Он достал кроссовки и сел на маленький пуфик у двери. Каждое движение давалось с усилием — не из-за физической слабости, а из-за необходимости постоянно контролировать руки, заставлять их делать то, что нужно. С футболкой было проще — она просторная, с широким воротом, а вот рубашка, которую он хотел надеть поверх, требовала терпения — маленькие пуговицы не хотели пролезать в узкие петли, и Петя прикусил губу, сосредоточенно продевая пуговицу за пуговицей. Большой палец не слушался, соскальзывал, но он упорно продолжал, методично застёгивая рубашку снизу вверх, так что даже лоб покрылся испариной. Надежда обычно помогала с одеждой, но сейчас хотелось справиться самому.
— Петенька, ты куда? — голос матери застал его врасплох: она стояла в дверях с растрёпанными волосами и красными глазами, голос звучал пьяно, нежно, виновато — всё одновременно.
— Гулять, — ответил Петя.
Она смотрела на него с той особой смесью любви и вины, которую Петя научился распознавать ещё в раннем детстве. Она любила его по-своему, отчаянно, неумело, работала на двух работах, таскала по врачам, отстаивала в специальных школах, выбивала льготы и пособия, но где-то по пути сломалась — и теперь смотрела на своего взрослого сына глазами, полными слёз.
— Подожди, я тебе помогу, — Надежда шагнула вперёд, но покачнулась и схватилась за дверной косяк.
Петя встал с пуфика и неловко обнял Надежду. От матери пахло вином и духами, которыми она не пользовалась уже много лет, — остатки флакона хранились в шкафу.
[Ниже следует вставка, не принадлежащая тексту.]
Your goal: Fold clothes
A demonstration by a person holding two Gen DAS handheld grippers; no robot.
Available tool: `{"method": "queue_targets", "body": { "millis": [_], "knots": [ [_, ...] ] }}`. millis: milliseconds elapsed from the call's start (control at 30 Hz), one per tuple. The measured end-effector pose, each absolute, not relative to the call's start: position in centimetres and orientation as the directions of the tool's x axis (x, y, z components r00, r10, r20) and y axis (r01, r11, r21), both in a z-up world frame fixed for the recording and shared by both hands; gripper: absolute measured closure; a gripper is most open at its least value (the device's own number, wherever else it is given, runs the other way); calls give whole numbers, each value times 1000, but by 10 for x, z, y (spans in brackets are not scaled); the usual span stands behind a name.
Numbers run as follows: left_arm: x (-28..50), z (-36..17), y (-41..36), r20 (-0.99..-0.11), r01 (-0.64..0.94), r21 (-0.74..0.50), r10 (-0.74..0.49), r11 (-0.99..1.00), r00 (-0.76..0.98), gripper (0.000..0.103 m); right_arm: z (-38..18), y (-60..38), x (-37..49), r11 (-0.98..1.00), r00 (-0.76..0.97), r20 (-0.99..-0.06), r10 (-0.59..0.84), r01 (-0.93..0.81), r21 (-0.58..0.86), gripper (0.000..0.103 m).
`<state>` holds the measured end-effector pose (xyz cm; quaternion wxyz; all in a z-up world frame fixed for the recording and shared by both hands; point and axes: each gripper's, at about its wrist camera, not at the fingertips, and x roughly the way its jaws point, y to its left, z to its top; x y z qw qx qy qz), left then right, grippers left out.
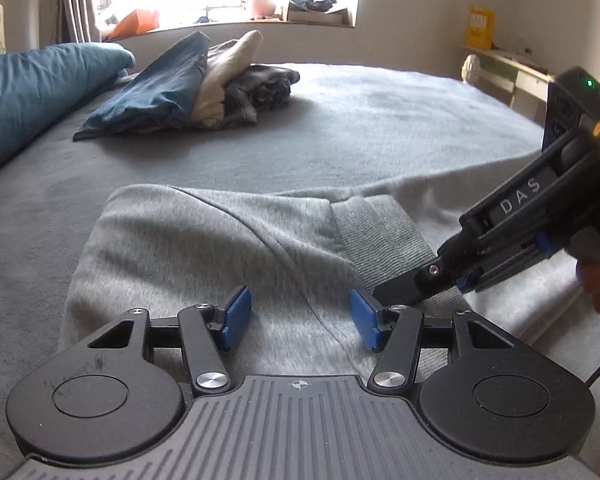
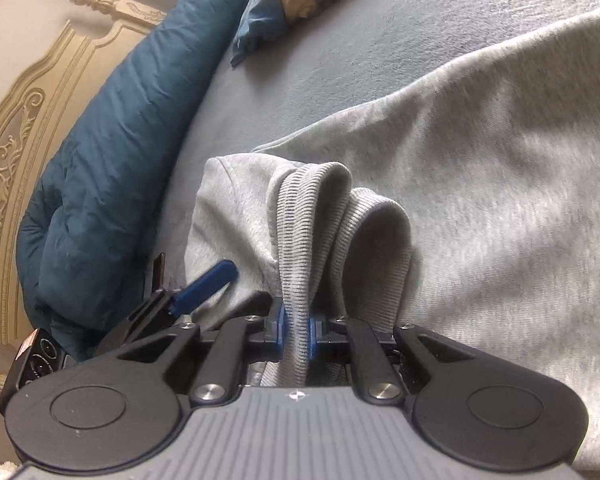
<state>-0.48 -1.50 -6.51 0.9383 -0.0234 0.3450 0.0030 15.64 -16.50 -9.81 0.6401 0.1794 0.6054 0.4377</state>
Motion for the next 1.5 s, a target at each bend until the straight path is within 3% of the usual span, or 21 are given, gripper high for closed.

— Я скоро, — он сказал эти слова медленно, стараясь, чтобы они прозвучали чётко.
— Хорошо, Петенька, — она погладила его по волосам. — Будь осторожен. И не разговаривай с...
Окончание фразы потерялось, когда Петя закрыл за собой входную дверь. Лестничная клетка встретила его запахами сырости, кошачьей мочи и стирального порошка — шестьдесят восемь ступенек вниз, и он знал каждую, помнил, какая скрипит, какая выщерблена по краю, какая выкрашена в другой оттенок серого.
На третьем этаже пахло жареной рыбой — семья Кузнецовых всегда готовила рыбу по утрам в воскресенье, на втором играла музыка — что-то старое, советское, из тех песен, которые Надежда любила раньше, на первом этаже кто-то громко разговаривал по телефону — женский голос, раздражённый, уставший.